In the midst of an ongoing funding dispute, graduate students on campus have started organizing in the hope of building a coalition to address last year’s announced changes in graduate student funding and broader issues of labor rights.
The University announced an aid package in early February aimed at lessening the financial burdens placed on entering Ph.D. students in the humanities, social sciences, and the Divinity School. Most graduate students entering the University this year were offered tuition aid, health insurance, a $19,000 annual stipend for living expenses, and two $3,000 grants for summer research. The plan also included a $1.5 million health insurance plan for all current graduate students.
However, controversy erupted when the plan was unveiled and students realized the vast disparity between the funding that would be available to future matriculates and the relatively meager health plans for those currently enrolled. Some graduate students expressed frustration with the University’s lack of communication with students throughout the plan’s formation.
“This aid initiative is good, but it is not as good as it could have been if we were involved in the process. Who knows the needs of grad students better than graduate students?” second-year graduate student in history Toussaint Losier said.
In response to questions about the disparity, Vice President and Dean of Students Kim Goff-Crews said in an e-mail that, “a committee of faculty, students, and staff was appointed to evaluate ways to enhance support for doctoral students not covered by the initiative. As far as I know an analysis is not complete.”
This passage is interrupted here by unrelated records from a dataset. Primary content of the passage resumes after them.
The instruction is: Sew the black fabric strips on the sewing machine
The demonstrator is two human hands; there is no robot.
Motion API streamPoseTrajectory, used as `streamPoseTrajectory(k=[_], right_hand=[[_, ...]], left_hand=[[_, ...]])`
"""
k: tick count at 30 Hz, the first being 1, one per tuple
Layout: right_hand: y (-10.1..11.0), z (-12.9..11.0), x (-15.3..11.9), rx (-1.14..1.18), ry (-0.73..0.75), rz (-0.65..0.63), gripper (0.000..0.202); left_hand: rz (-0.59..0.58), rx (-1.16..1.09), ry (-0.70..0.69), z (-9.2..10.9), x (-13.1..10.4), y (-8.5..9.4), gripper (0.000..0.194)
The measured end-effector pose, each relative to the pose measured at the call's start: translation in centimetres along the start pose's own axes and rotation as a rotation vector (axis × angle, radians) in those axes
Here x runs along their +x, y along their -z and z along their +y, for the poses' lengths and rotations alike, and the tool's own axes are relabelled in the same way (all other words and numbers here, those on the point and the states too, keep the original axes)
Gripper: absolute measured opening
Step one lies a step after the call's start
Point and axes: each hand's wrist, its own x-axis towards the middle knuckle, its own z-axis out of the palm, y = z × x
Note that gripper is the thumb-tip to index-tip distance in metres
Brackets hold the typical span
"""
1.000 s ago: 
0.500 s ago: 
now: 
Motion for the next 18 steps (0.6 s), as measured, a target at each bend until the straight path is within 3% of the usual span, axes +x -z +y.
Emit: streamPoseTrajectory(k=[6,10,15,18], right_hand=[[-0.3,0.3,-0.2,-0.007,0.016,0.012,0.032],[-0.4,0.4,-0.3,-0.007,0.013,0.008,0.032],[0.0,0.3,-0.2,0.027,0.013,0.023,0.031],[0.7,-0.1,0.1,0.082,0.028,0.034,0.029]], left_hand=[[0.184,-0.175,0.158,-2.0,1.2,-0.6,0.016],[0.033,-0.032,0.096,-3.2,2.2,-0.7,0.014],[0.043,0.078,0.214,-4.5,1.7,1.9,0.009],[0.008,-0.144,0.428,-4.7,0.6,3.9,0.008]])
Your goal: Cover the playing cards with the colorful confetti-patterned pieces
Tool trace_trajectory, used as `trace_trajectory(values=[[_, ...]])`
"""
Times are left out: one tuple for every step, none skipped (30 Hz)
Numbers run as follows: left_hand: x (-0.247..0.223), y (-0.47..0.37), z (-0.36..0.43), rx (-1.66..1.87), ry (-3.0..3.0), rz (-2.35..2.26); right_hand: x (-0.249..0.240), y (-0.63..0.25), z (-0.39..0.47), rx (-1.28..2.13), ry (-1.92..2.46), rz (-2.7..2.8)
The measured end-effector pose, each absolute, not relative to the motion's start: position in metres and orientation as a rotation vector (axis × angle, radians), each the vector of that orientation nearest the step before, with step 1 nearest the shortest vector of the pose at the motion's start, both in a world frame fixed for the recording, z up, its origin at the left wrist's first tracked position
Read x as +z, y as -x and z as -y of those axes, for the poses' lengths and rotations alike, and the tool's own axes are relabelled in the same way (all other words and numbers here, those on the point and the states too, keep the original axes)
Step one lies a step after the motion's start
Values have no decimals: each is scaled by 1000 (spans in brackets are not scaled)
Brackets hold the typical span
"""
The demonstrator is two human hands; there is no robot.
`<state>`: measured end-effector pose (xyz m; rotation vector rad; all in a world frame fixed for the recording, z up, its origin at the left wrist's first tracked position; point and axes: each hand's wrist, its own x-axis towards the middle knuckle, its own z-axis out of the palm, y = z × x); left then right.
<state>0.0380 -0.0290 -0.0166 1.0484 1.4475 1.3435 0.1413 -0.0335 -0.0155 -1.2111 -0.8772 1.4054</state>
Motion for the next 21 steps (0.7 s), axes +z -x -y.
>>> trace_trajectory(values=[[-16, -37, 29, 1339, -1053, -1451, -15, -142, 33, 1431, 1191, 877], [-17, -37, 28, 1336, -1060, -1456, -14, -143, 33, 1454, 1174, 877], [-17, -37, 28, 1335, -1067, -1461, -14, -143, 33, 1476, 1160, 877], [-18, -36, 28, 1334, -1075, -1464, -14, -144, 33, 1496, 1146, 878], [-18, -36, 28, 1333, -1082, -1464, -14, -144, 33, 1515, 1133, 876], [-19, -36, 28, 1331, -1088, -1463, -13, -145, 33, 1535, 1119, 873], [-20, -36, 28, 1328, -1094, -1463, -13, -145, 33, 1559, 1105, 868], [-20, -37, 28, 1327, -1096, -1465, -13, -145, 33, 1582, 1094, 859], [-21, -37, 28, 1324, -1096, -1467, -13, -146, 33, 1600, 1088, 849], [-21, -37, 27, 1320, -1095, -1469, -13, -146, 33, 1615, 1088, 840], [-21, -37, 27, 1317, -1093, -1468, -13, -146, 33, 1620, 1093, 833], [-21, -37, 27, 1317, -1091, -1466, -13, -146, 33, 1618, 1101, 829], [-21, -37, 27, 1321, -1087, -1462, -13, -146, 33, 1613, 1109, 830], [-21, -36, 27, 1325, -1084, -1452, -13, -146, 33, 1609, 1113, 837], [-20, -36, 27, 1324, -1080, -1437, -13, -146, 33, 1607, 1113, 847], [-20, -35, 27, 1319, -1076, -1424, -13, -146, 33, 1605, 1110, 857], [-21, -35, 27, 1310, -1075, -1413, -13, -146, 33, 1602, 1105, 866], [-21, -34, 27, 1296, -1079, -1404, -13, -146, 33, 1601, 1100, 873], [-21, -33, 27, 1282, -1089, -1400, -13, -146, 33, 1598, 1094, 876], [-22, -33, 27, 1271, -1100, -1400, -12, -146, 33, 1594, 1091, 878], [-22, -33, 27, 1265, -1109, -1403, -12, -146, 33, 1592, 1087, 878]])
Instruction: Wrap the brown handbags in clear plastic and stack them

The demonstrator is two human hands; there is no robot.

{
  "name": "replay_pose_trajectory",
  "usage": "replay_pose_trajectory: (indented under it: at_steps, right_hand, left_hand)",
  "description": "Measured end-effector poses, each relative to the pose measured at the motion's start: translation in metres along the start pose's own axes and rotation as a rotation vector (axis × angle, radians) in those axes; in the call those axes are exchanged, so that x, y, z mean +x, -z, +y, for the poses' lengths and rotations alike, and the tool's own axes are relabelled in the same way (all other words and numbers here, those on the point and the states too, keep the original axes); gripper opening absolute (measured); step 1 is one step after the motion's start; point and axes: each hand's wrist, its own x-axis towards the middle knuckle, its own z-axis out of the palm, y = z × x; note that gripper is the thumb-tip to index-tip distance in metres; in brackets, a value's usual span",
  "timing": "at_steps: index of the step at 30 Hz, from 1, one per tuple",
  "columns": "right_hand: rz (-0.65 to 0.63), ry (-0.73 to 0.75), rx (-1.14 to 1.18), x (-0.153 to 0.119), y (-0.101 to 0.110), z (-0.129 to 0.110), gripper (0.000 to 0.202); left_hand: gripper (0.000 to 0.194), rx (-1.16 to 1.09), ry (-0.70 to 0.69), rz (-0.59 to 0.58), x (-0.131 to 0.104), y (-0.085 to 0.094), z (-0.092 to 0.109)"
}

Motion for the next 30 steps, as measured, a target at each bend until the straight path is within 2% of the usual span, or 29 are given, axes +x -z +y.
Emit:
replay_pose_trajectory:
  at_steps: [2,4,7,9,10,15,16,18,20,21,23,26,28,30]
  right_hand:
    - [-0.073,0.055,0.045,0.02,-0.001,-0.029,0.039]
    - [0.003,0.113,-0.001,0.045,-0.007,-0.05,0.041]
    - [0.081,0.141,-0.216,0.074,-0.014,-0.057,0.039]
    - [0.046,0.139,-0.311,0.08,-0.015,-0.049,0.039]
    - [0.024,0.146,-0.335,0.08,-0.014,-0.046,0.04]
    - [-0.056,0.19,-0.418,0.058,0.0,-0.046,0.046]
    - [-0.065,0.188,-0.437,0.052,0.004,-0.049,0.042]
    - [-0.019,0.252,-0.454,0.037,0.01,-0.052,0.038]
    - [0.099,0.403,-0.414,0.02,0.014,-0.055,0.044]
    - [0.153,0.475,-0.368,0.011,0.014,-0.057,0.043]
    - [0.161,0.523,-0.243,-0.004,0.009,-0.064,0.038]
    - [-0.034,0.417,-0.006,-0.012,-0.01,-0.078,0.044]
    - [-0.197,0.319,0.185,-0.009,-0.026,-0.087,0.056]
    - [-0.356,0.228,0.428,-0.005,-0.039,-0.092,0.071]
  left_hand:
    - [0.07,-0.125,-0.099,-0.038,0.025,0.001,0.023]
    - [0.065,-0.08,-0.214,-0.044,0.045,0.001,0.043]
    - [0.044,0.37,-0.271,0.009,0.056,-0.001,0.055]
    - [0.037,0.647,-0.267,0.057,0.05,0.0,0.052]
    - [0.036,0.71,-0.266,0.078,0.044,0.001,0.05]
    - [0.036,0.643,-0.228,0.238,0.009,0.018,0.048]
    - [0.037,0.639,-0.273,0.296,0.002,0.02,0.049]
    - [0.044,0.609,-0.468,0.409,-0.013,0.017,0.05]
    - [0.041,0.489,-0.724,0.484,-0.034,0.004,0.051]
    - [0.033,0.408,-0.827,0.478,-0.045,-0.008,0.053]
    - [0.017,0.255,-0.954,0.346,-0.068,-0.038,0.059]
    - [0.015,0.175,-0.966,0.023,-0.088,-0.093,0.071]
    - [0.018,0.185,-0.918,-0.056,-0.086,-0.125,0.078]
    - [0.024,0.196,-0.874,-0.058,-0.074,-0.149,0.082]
Graduate students have continued to push for funding in the past months. Two groups, Graduate Students United (GSU) and the Graduate Council Committee on Graduate Aid (GCCGA), have been formed to address the financial burdens of graduate students.
GSU, a coalition of students from numerous departments in the University, hopes to build a united front to lobby the University for improvements to the aid packages for current students. The organization currently has between 30 and 50 active members. GSU’s main objectives include health insurance for all University employees and remission of tuition fees for all graduate students beyond their fifth year who are not taking classes.
Currently all Ph.D. students in the humanities, social sciences and the Divinity School enrolled at the University but not taking classes are required to pay $997 per quarter in tuition and fees if they are not teaching in some capacity at the University.
Students also lament the relatively low teaching-assistant wage for University graduate students. The wage, which has remained the same for nearly a decade, is $1,500 a course. By comparison, Stanford University’s 2006-2007 T.A. wages were set at a minimum of $6,950 per quarter.
Joe Grim Feinberg, a fifth-year anthropology student and GSU member, said that increased financial support would greatly shorten the time it takes to complete a Ph.D. program.
“GSU is focused on the more long-term issues, beyond funding disparities; issues of institutional democracy,” said Feinberg.
Feinberg hopes that GSU will be able to recruit members throughout the University and push for broad institutional change involving both undergraduates and University employees.
“I do know that several graduate students have been working on this issue in conjunction with S.G.’s Graduate Council. We will continue to work, in partnership with other colleagues, faculty, the graduate liaison to the Board of Trustees and the Graduate Council, to ensure that various views of graduate students are a part of ongoing conversations about improving graduate student life,” Goff-Crews said in an e-mail.
The Graduate Council Committee on Graduate Aid (GCCGA), previously known as the ad hoc graduate funding group, was formed last year in the wake of February’s announcement and comprises about 30 members representing 14 departments in the humanities, social sciences, and the Divinity School.
The group gathered information through town hall meetings and a survey of graduate students. Nearly 800 students responded to the survey. The Committee’s current members cite the large response as indicative of the concern about equality of graduate student funding.
In May, three members of GCCGA’s ad hoc funding group presented President Robert Zimmer with a letter detailing the concerns voiced in meetings and through the survey. In response to that meeting, Zimmer and Provost Thomas Rosenbaum formed a Provost’s committee to handle graduate student concerns. The Working Group on Graduate Student Life in the Humanities, Social Sciences, and Divinity School (WGGSL) is composed of three graduate students, three faculty members, and Martina Munsters, deputy dean of students in the University.
The WGGSL will submit a report to the provost and president at the end of this quarter. The three graduate students who sit on the committee will be co-authors of the report. However, one student member has cited some dissatisfaction with the ways in which the graduate student perspective have been articulated in the initial drafts of the report.
“The message from the University is in general that they are far more concerned with long-term findings, making us concerned that nothing will be done to target those who were left out,” said Jenn Gregory, a second-year graduate student in Near Eastern Languages and Civilizations and GCCGA member. Gregory said he fears that the issue of funding disparity will not be addressed by the administration in time for current graduate students to benefit.